_What to do:_ Repeat the listing below in full and exactly, but without its pictures.
━━ Information shown
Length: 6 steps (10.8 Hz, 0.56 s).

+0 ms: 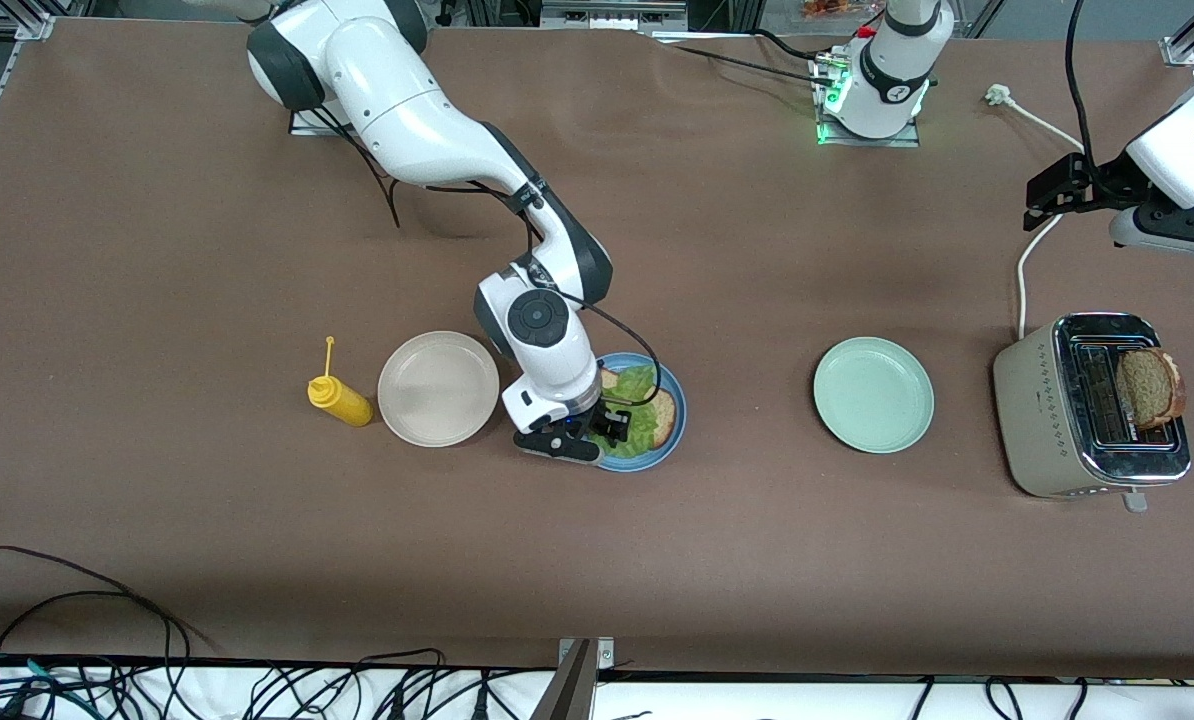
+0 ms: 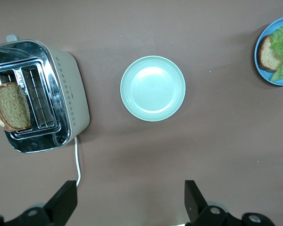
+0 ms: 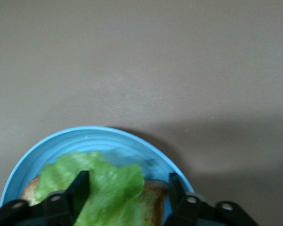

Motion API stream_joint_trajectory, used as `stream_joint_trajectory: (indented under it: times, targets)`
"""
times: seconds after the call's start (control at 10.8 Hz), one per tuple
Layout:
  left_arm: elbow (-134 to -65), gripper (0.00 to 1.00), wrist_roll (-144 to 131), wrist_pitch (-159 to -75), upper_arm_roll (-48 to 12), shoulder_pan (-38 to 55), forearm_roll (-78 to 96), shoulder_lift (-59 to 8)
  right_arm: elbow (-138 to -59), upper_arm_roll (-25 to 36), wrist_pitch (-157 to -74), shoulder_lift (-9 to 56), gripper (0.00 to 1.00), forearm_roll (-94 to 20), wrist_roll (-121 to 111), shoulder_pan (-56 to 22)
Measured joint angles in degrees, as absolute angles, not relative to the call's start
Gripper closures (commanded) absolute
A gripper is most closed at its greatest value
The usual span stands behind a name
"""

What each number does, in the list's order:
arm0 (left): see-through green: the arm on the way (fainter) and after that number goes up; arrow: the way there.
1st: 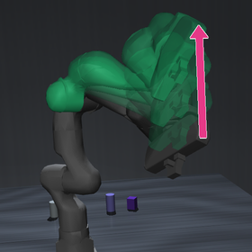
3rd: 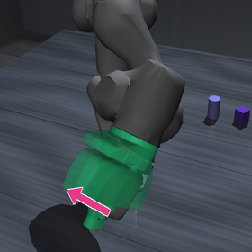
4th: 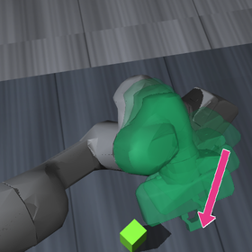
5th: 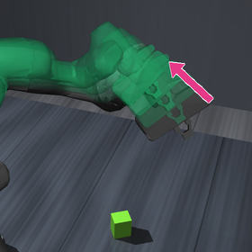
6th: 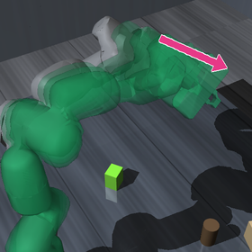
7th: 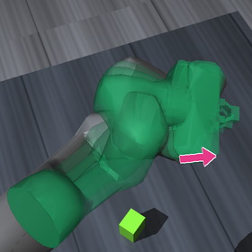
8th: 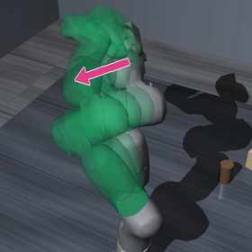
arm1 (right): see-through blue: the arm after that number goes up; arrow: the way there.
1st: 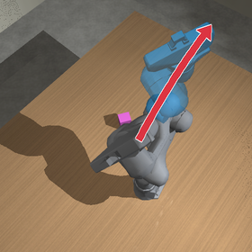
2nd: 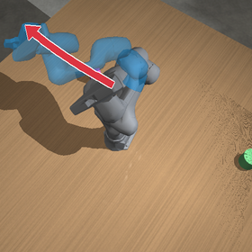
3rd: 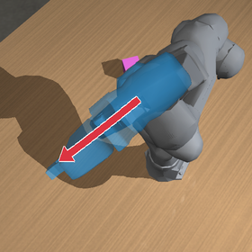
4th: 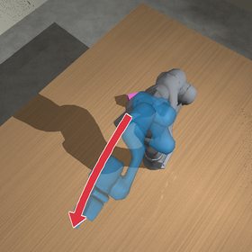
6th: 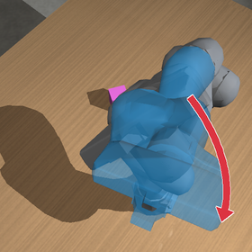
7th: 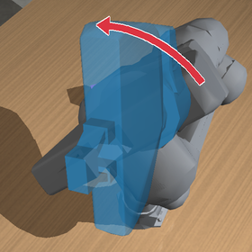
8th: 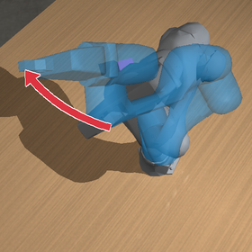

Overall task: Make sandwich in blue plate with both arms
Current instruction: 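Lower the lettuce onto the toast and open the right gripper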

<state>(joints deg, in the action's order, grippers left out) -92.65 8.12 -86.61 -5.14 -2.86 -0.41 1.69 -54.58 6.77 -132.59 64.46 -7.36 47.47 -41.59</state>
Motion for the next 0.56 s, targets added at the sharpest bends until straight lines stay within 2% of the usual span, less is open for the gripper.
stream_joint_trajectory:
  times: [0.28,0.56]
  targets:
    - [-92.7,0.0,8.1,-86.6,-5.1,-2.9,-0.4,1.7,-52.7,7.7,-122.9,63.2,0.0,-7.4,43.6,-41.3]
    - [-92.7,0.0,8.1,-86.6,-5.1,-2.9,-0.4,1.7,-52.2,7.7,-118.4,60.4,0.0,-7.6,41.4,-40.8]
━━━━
_Answer box:_
Length: 6 steps (10.8 Hz, 0.56 s).

+0 ms: 
+0 ms: 
+0 ms: 

Motion API stream_joint_trajectory, used as `stream_joint_trajectory: (indented under it: times, targets)`
"""
times: seconds after the call's start (control at 10.8 Hz), one per tuple
Layout:
  left_arm: elbow (-134 to -65), gripper (0.00 to 1.00), wrist_roll (-144 to 131), wrist_pitch (-159 to -75), upper_arm_roll (-48 to 12), shoulder_pan (-38 to 55), forearm_roll (-78 to 96), shoulder_lift (-59 to 8)
  right_arm: elbow (-138 to -59), upper_arm_roll (-25 to 36), wrist_pitch (-157 to -74), shoulder_lift (-9 to 56), gripper (0.00 to 1.00), forearm_roll (-94 to 20), wrist_roll (-121 to 111), shoulder_pan (-56 to 22)
Measured joint angles in degrees, as absolute angles, not relative to the call's start
Gripper closures (commanded) absolute
A gripper is most closed at its greatest value
The usual span stands behind a name
"""

What each number does, in the list's order:
arm0 (left): see-through green: the arm on the way (fainter) and after that number goes up; arrow: the way there.
1st: 
3rd: 
4th: 
5th: 
6th: 
7th: 
8th: 
arm1 (right): see-through blue: the arm after that number goes up; arrow: the way there.
1st: 
2nd: 
3rd: 
4th: 
6th: 
7th: 
8th: 

Overall task: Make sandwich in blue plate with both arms
Current instruction: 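Lower the lettuce onto the toast and open the right gripper
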
<state>(joints deg, in the action's order, grippers left out) -92.65 8.12 -86.61 -5.14 -2.86 -0.41 1.69 -54.58 6.77 -132.59 64.46 -7.36 47.47 -41.59</state>
Motion for the next 0.56 s, targets added at the sharpest bends until straight lines stay within 2% of the usual span, less is open for the gripper.
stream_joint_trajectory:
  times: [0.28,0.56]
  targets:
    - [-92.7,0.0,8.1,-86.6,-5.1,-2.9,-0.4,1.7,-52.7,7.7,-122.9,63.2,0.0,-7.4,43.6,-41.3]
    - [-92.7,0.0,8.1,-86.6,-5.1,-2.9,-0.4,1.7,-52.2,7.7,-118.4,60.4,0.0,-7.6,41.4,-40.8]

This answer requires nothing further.